Translate

Wednesday, July 19, 2017

A New Beginning

Image may contain: text

    Over the next six weeks you will see a shift in our little space on the web. It's with immense joy and great honor I release a preview of this labor of love I feel divinely led to share. It's an exciting season to watch God unfolding plans to heal wholly, bring strength through community, and steward us in caring for our sacred temples. It's time for us, wellness warriors, to unite! I know there's a tribe out there that the Great Spirit is leading this way. It's time for a health revolution and we're going to walk it out together! To give our whole selves a fighting chance to show us just how amazing we've been created to feel. 
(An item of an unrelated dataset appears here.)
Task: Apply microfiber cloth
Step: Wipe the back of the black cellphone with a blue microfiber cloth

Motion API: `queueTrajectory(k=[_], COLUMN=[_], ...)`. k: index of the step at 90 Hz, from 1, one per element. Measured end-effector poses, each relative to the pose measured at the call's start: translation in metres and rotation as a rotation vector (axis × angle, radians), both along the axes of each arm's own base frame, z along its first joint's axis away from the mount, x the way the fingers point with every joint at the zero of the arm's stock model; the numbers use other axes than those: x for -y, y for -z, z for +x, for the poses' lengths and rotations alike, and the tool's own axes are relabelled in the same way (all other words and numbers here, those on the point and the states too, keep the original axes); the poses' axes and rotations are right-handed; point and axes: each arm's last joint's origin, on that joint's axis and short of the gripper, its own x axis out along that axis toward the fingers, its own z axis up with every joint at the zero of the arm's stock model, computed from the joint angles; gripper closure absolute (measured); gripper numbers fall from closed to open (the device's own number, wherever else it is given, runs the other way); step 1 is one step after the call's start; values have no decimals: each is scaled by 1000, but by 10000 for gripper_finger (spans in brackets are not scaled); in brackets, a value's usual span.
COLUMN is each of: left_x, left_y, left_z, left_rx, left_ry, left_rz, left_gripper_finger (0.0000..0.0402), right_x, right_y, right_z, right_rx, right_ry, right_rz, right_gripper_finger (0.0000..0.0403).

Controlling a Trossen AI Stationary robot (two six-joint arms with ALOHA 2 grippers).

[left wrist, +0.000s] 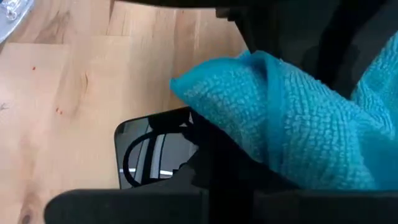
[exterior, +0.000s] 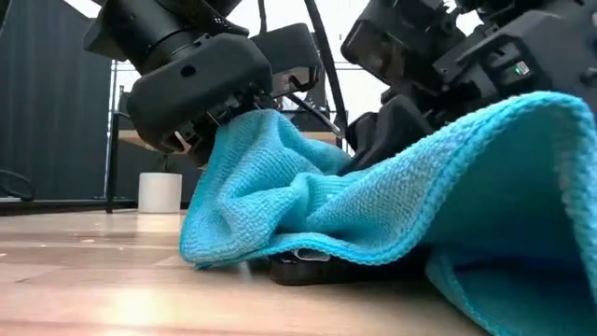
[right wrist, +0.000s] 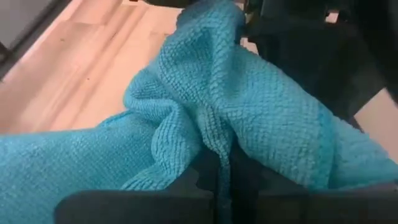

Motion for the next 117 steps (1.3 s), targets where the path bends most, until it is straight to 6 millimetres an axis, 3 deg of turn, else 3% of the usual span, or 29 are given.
queueTrajectory(k=[29, 40, 52, 68, 84, 100, 117], left_x=[0, 0, 0, 0, 1, 1, 0], left_y=[1, 1, -1, -1, 0, -1, -1], left_z=[0, 1, 2, 3, 2, 3, 3], left_rx=[1, 8, 35, 40, 35, 34, 32], left_ry=[2, 5, 5, 16, 23, 37, 32], left_rz=[1, 2, -3, 4, 12, -12, -19], left_gripper_finger=[395, 395, 395, 395, 395, 395, 395], right_x=[-32, -26, -7, 15, 6, -16, -17], right_y=[-1, -16, -34, -9, 12, 16, 5], right_z=[-23, -22, -6, 9, 10, -2, -12], right_rx=[-109, -69, 54, 16, 17, -27, -120], right_ry=[-201, -173, -78, -10, 7, -17, -87], right_rz=[116, 61, 31, 9, 62, 93, 92], right_gripper_finger=[403, 403, 403, 403, 403, 403, 403])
    This project is much bigger than me and I see that more and more each day. It's my heartfelt prayer that those who need this- a platform to be heard, a tribe to be supported by, and an atmosphere for the authentic you to flourish will be guided here. When we heal wholly we'll be promoted into our full calling, I truly feel like these two go hand in hand. I watch with such excitement as R + F continues to grow and it's tribe comes together. 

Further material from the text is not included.